O Ministério da Saúde ministrou formação ao seu pessoal em todas as 11 províncias do país, e os funcionários, por sua vez, passaram essa formação aos agentes comunitários, os quais realizam entrevistas e recolhem dados nas suas comunidades. O objectivo é melhorar a recolha e análise de dados, de modo a fundamentar a tomada de decisões ao nível distrital.
“Ao nível central, já usamos esses dados para tomar decisões, mas é preciso que os distritos também o façam. É um processo de mudança de mentalidades”, afirma o Dr. Candrinho. No que diz respeito à recolha, gestão e armazenamento de dados, Moçambique tem um dos mais avançados programas de combate ao paludismo em todo o mundo e é um dos poucos países que têm as três campanhas contra o paludismo completamente digitalizadas.

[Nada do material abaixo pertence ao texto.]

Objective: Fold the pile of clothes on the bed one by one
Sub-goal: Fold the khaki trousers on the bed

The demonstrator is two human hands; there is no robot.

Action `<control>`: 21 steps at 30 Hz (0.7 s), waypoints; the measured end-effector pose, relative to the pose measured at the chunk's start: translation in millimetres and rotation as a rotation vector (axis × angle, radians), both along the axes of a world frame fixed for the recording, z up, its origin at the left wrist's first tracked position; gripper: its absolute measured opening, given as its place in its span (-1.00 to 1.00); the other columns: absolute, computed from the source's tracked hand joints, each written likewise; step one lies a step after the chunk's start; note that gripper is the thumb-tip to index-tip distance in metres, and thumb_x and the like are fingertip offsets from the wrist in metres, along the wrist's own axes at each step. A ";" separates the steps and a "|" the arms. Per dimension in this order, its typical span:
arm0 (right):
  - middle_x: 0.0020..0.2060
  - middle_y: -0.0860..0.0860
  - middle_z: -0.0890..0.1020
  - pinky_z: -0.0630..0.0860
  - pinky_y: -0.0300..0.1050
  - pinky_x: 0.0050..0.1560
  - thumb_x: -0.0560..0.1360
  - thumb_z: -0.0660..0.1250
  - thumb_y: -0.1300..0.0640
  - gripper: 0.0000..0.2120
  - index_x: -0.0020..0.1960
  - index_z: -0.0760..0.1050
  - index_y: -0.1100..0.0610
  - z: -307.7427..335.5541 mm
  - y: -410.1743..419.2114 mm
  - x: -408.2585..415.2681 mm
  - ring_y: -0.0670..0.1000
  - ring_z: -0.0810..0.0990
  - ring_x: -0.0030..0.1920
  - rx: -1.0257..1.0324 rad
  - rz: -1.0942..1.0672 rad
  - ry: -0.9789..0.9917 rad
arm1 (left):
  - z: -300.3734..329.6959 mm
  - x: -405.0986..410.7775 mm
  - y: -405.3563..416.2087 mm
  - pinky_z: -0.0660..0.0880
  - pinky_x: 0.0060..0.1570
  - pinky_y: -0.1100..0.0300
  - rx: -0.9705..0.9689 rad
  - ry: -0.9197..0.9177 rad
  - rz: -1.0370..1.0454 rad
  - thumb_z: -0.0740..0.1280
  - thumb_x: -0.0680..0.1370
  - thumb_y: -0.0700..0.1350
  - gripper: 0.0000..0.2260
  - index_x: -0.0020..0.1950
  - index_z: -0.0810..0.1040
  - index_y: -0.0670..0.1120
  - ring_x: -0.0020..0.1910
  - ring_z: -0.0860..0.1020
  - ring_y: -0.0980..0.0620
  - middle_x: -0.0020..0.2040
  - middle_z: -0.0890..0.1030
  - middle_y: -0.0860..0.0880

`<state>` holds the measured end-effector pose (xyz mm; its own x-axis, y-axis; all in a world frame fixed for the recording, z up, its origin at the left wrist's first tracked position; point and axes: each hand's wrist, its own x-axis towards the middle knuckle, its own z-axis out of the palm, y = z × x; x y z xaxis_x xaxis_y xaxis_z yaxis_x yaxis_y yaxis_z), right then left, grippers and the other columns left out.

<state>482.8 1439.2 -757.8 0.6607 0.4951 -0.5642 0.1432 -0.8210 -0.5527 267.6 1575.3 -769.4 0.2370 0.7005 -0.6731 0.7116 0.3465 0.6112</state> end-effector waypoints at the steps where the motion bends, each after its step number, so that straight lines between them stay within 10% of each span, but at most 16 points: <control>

“No primeiro ano em que começámos o processo de digitalização, foi difícil encontrar agentes comunitários que estivessem à vontade para utilizar dispositivos móveis, porque muitos deles tinham níveis de instrução baixos”, explica Basílio. “Mas as coisas mudaram com a formação. Hoje em dia, nas comunidades as pessoas até pedem para se tornar agentes porque estão interessadas no processo digital.”
Em África, Moçambique lidera o processo de digitalização contra a malária, tendo-se tornado o modelo regional para a inovação em saúde. “Na actual implementação do projecto de desenvolvimento de centros nacionais de dados sobre o paludismo, Moçambique oferece-nos lições preciosas e boas práticas, mostrando o que funcionou bem e porquê, o que nos permite progredir noutros países”, afirma o Dr. Lawrence Kazembe, chefe de equipa do Programa de Saúde Pública de Precisão no Escritório Regional da OMS para a África, que está a implementar inovações deste tipo noutros países africanos.

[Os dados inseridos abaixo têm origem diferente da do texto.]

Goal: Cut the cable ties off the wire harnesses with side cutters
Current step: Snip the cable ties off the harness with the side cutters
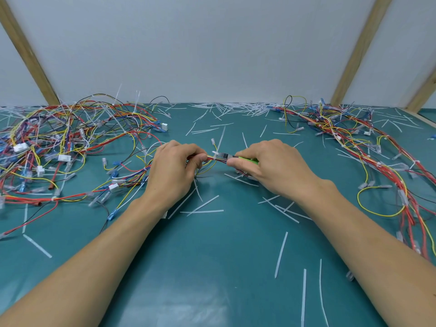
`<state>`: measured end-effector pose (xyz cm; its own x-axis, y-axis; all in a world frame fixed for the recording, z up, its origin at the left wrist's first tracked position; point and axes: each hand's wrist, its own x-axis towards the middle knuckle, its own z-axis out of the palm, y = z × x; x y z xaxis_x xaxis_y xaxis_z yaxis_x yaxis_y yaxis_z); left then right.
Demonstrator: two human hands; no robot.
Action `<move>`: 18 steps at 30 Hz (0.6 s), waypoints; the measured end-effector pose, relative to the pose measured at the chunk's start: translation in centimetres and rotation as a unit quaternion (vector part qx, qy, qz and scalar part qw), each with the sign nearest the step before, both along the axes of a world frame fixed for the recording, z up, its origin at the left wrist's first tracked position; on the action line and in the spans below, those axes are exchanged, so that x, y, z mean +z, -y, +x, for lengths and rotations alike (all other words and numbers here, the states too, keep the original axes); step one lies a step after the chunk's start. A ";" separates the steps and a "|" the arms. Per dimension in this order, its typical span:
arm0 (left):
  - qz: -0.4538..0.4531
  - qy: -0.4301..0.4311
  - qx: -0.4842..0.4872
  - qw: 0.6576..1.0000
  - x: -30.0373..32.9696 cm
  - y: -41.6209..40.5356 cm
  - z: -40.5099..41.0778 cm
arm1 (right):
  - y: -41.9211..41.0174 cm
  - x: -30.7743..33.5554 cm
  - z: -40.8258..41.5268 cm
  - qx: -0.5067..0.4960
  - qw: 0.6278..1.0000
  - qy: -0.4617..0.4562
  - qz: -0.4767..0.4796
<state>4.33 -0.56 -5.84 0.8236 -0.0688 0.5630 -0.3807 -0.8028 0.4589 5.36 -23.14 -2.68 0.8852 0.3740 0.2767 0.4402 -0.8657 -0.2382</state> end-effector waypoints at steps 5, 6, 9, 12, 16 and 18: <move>-0.002 -0.003 -0.004 1.000 0.0 0.0 -0.1 | -0.3 0.1 -0.2 -0.011 1.000 -0.003 0.016; 0.000 -0.004 -0.004 1.000 0.0 0.0 -0.1 | -0.4 0.1 -0.2 -0.009 1.000 -0.003 0.017; 0.001 -0.006 -0.005 1.000 0.0 0.0 0.0 | -0.3 0.1 -0.1 0.003 0.999 -0.009 0.031; -0.002 -0.006 -0.006 1.000 0.0 0.1 -0.1 | -0.3 0.1 -0.2 0.000 1.000 -0.006 0.025; 0.001 -0.009 -0.004 1.000 0.0 0.1 -0.2 | -0.4 -0.1 -0.1 -0.003 1.000 -0.005 0.023; 0.002 -0.007 -0.005 1.000 0.0 0.1 -0.2 | -0.3 -0.1 -0.1 0.000 1.000 -0.009 0.026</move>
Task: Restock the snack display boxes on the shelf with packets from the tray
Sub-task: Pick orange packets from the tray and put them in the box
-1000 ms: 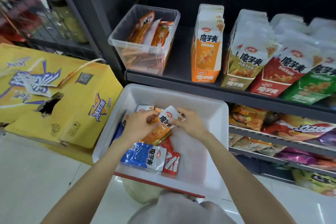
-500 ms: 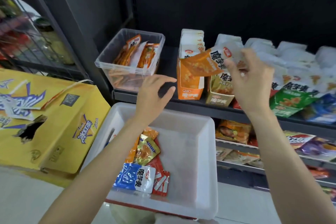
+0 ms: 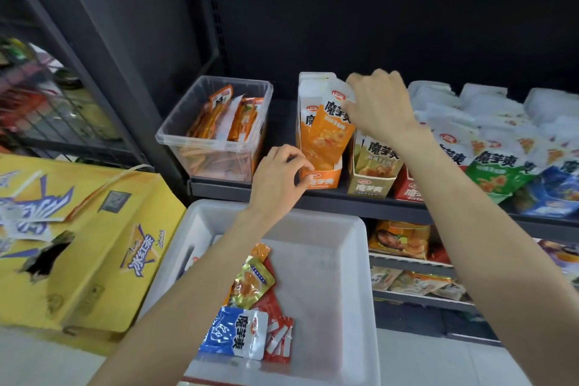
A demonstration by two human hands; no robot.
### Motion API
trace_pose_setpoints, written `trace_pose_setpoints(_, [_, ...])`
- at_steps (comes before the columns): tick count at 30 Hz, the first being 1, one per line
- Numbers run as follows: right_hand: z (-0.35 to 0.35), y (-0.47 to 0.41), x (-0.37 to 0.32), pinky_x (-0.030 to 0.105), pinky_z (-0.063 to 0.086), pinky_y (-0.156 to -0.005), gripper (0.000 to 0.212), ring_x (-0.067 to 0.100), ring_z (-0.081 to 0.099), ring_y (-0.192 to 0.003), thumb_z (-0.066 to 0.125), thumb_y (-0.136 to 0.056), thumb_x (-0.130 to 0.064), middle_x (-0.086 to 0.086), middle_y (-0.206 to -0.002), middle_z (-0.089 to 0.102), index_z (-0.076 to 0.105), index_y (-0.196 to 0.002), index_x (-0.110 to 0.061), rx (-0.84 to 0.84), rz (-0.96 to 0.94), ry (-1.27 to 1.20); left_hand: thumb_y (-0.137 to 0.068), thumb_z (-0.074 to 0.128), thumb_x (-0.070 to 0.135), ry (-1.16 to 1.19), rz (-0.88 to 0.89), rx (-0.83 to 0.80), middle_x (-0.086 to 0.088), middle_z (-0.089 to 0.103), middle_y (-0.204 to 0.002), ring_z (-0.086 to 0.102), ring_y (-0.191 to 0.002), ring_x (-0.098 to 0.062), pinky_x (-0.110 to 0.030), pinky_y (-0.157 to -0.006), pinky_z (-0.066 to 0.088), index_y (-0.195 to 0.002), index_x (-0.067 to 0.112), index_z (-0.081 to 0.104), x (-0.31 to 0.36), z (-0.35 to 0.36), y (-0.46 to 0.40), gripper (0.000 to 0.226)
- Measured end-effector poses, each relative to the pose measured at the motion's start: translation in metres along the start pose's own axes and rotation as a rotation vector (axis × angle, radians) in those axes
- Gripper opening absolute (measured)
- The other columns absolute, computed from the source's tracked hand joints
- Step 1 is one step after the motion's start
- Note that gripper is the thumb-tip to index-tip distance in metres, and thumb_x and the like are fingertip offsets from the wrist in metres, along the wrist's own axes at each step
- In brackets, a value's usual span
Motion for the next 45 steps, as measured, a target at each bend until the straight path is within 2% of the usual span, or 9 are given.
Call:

A malária é endémica em Moçambique, correspondendo a 3,4% dos casos mundiais de paludismo, e é o quinto país do mundo com maior número total de casos. Em 2024, foram comunicados mais de 11 milhões de casos no país, o que coloca em risco toda a população. A maior prevalência da doença situa-se na região do norte e da costa do Oceano Índico.

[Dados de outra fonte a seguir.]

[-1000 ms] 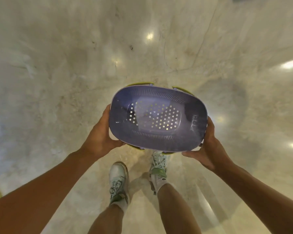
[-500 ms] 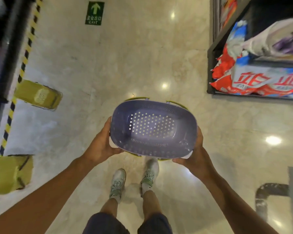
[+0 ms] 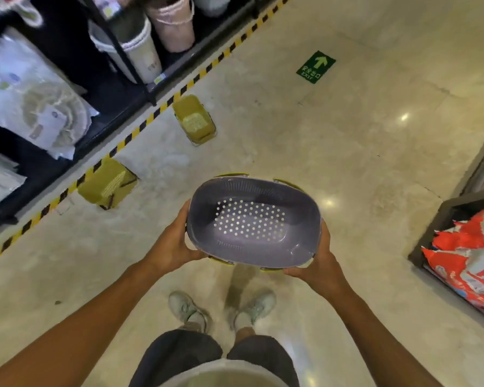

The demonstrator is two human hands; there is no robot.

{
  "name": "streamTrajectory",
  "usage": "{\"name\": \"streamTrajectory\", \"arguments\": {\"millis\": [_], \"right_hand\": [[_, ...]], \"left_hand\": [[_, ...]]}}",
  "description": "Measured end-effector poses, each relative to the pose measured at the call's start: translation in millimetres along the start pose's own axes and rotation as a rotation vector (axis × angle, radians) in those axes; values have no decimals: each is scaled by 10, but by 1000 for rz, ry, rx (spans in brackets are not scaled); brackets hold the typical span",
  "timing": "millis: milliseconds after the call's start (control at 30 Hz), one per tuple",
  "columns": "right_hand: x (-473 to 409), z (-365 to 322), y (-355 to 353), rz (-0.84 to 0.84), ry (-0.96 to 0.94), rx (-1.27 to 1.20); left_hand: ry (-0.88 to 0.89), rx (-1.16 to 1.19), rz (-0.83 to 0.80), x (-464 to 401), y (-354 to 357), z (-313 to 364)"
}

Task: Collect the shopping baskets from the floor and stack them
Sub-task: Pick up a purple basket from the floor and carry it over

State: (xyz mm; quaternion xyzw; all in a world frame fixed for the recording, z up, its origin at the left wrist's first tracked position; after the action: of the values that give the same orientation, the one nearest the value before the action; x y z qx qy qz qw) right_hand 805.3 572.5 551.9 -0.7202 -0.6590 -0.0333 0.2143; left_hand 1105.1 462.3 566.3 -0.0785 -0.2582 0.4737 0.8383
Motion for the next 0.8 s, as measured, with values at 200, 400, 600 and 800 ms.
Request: {"name": "streamTrajectory", "arguments": {"millis": [200, 400, 600, 800], "right_hand": [[-319, -696, 1173, -276, -80, 125], [-328, -1388, 2540, -516, -164, 230], [-231, -1930, 3850, -692, -235, 357], [-79, -2508, 5058, -799, -304, 383]], "left_hand": [[-100, 171, 252, 960, -912, -717], [-157, 224, 476, 2052, -1717, -1476], [-198, 343, 671, 2990, -2390, -2088], [-194, 428, 826, 3610, -2965, -2566]]}}
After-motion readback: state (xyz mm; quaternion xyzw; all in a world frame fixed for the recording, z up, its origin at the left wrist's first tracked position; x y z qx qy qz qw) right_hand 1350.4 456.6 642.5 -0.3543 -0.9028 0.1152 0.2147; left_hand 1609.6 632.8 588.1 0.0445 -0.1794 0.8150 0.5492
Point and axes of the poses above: each hand's wrist, its own x-axis away from the middle knuckle, its own y-axis out of the palm, z = x × y, the point moved 6 cm from there along -x, towards the middle knuckle, and after that the axes turned 2 degrees about x, right-handed, at the moved point
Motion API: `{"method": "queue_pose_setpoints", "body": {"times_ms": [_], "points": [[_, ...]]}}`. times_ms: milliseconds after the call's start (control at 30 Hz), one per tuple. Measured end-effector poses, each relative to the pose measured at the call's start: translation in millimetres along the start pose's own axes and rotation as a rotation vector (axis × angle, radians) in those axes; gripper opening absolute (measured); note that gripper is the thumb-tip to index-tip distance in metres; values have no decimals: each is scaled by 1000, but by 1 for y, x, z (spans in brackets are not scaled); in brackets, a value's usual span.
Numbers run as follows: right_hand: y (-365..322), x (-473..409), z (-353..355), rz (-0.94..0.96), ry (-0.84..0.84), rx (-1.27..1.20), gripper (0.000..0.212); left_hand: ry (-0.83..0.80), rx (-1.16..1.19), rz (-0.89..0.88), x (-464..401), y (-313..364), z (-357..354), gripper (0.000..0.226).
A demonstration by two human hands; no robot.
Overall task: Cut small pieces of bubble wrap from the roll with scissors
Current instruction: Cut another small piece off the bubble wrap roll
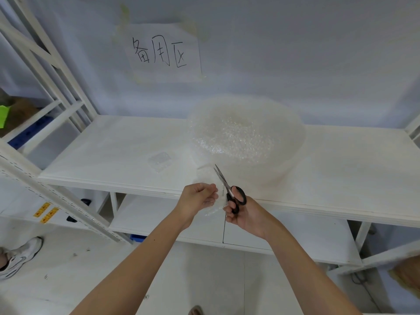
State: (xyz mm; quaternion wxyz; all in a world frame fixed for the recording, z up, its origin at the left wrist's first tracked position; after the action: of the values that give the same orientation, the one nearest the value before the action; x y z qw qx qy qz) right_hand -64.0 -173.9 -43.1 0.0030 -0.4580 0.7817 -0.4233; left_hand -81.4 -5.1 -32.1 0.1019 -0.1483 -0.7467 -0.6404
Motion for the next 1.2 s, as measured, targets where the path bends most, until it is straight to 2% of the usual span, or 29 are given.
{"method": "queue_pose_setpoints", "body": {"times_ms": [467, 633, 1100, 1200], "points": [[5, -3, -3, 60, 47, -29, 32, -25, 32, -12, 0, -1, -5, 20], [3, -4, -2, 50, 26, -50, 36, -83, 24, -7, 4, -4, -7, 21], [0, -2, -3, 94, 21, -5, 34, -88, 32, -10, 4, -4, -10, 19], [1, 0, -3, 105, -21, -22, 43, -92, 7, -4, 5, -4, -10, 20]]}}
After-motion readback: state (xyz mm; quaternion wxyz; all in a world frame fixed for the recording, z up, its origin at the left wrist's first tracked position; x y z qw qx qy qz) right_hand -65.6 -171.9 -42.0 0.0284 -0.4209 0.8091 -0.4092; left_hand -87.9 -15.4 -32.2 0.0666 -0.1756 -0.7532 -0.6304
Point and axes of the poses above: each hand's wrist, its own x-axis away from the middle knuckle, its own z-axis out of the back of the hand, y = z × x, the point moved 1 cm from there along -x, towards the middle knuckle, and after that the axes turned 13 degrees about -y, right-handed, at the moved point
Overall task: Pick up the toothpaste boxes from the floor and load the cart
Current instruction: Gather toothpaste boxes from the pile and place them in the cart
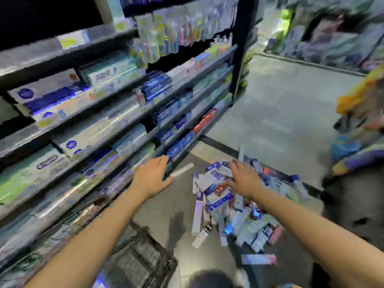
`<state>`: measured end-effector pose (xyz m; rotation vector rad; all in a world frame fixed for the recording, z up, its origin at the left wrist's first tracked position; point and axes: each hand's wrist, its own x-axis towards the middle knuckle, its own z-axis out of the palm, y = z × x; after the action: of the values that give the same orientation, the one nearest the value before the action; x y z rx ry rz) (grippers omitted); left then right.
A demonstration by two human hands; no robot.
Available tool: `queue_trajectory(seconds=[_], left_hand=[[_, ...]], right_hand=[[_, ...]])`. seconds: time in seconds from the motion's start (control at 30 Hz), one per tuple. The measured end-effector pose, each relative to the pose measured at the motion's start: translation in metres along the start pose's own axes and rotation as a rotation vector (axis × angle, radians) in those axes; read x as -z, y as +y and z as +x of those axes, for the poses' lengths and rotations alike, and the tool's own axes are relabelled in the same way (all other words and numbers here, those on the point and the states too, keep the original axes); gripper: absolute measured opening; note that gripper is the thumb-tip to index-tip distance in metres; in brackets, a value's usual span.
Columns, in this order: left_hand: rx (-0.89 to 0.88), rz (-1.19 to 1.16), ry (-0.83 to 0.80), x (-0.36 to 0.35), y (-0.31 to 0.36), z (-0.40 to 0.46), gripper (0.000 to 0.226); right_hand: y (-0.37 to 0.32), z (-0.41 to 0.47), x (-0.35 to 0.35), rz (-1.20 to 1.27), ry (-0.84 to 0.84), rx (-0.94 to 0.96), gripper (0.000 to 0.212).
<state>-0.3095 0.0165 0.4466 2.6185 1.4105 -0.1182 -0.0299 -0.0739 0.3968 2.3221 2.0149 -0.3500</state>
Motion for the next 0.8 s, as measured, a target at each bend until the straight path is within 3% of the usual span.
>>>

Em 2024, o país implementou três campanhas contra a malária com recurso ao processo digital, o que representou um novo passo para uma compreensão mais abrangente do peso da doença, incluindo os padrões de mortalidade em todas as comunidades do país.
“Através da iniciativa ‘do elevado peso ao elevado impacto’, liderada pela OMS, promovemos e apoiávamos o planejamento baseado em dados, disponibilizámos quadros para a vigilância da malária, a análise de dados e o aconselhamento sobre como articular a digitalização de dados com os processos de tomada de decisão, com base nas orientações da OMS”, explica a Dr.ª Eva de Carvalho, oficial médica responsável pela malária no escritório moçambicano da OMS.
A digitalização utiliza dados factuais de múltiplas fontes de informação, de modo a assegurar uma distribuição eficiente de recursos entre as comunidades mais afectadas e as populações mais vulneráveis. A digitalização facilita a avaliação do programa e melhora o seu desempenho. Trata-se de uma abordagem que o país prevê utilizar também noutras áreas de resposta sanitária, o que, aliás, já começou com o programa para as doenças tropicais negligenciadas. Em última análise, esta abordagem terá um impacto positivo nos resultados da saúde dos utilizadores finais – as pessoas. “No fim de contas, se formos mais eficientes, não há dúvida de que a comunidade sai a ganhar”, conclui o Dr. Candrinho.